Le 6 janvier, ce n'était pas uniquement la prise d'assaut du Capitole par des partisans de Trump, mais aussi le président non-réélu lui-même qui accusait la gauche radicale et les médias d'avoir volé l'élection lors d'un meeting à Washington, incitant ses ouailles à se battre comme jamais.
Pour John Carey, professeur de sciences politiques à l'université de Dartmouth et co-directeur du Bright Line Project, qui essaie de mesurer l'impact des violations des normes démocratiques sur l'opinion publique, "très vite, les politiciens, essentiellement républicains, ont regardé autour d'eux et ont compris qu'ils ne courraient aucun risque s'ils soutenaient, ou au moins s'ils ne s'opposaient pas aux événements du 6 janvier".
Un an plus tard, une très grande majorité des électeurs républicains continuent de croire que Joe Biden est un président illégitime, alors qu'il n'y a aucune preuve crédible de fraude massive en 2020.
Une grosse échéance électorale
Cette année auront lieu les élections législatives de mi-mandat dans lesquelles la totalité de la Chambre des représentants et un tiers du Sénat seront renouvelés.

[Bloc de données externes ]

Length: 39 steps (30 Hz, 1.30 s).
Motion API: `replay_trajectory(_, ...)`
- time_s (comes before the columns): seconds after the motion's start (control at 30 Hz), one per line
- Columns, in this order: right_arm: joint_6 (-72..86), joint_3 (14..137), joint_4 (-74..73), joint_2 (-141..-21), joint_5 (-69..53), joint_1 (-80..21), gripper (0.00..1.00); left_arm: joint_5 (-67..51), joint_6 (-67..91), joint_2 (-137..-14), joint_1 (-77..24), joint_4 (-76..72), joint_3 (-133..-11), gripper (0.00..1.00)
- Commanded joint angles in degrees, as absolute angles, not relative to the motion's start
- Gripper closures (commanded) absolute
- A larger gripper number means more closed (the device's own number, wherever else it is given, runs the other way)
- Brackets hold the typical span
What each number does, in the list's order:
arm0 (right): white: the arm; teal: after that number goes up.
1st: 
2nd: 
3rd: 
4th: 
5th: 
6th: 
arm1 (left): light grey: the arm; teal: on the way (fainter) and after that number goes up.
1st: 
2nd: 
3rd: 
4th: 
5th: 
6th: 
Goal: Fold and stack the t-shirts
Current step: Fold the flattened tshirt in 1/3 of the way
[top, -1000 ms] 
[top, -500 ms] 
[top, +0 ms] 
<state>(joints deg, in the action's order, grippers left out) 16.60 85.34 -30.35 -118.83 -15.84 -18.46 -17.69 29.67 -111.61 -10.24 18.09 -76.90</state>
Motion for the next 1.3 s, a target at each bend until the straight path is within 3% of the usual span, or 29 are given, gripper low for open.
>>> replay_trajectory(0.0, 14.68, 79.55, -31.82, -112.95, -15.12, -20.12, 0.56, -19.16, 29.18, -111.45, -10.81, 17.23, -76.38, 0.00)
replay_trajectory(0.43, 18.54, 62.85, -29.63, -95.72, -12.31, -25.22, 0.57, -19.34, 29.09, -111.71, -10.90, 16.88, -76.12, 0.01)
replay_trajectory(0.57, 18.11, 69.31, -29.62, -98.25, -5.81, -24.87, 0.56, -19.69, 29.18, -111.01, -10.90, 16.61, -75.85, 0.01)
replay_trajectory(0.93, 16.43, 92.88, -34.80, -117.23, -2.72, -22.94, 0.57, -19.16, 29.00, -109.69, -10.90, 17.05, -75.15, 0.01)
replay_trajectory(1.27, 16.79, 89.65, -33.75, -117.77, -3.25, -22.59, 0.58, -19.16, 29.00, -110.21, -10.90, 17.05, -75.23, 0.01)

En 2024, ce sera l'élection présidentielle.
A tous les niveaux, de nombreux candidats républicains invoquent déjà le mythe de l'élection volée. Au moins quinze républicains tenant ce discours sont candidats à des postes de secrétaire d'Etat, soit de responsable des élections, aux Etats-Unis, selon la radio publique américaine. Tous ne seront peut-être pas élus, mais l'un des garde-fous l'année dernière, c'est que des secrétaires d'Etat républicains ont tenu tête à Donald Trump et ont refusé ses injonctions d'invalider des votes.
Une vague inédite de nouvelles lois électorales
Dans de nombreux Etats, de nouvelles lois électorales ont été votées. Certaines d'entre elles, soutenues par des majorités républicaines, vont très loin: dans l'Etat-clé de Pennsylvanie, on propose par exemple que le Parlement puisse tout simplement annuler les résultats du vote présidentiel.
Susan Stokes, qui dirige le centre de démocratie de Chicago et enseigne à l'université de la même ville, estime que même une vieille démocratie comme celle des Etats-Unis peut se défaire assez rapidement.
"Projetons-nous en 2024", propose-t-elle. "Si Donald Trump est le candidat républicain, s'il perd, les républicains ne vont pas croire que sa défaite était légitime. Et avec toutes ces nouvelles lois électorales, les démocrates ne vont pas accepter que leur candidat perde. Il y aura un manque de confiance global dans les institutions. Et c'est très dangereux."
Sondage après sondage, ces dernières semaines confirment que les Américains partagent son analyse: 62% pensent que le perdant de la prochaine élection recourra à la violence.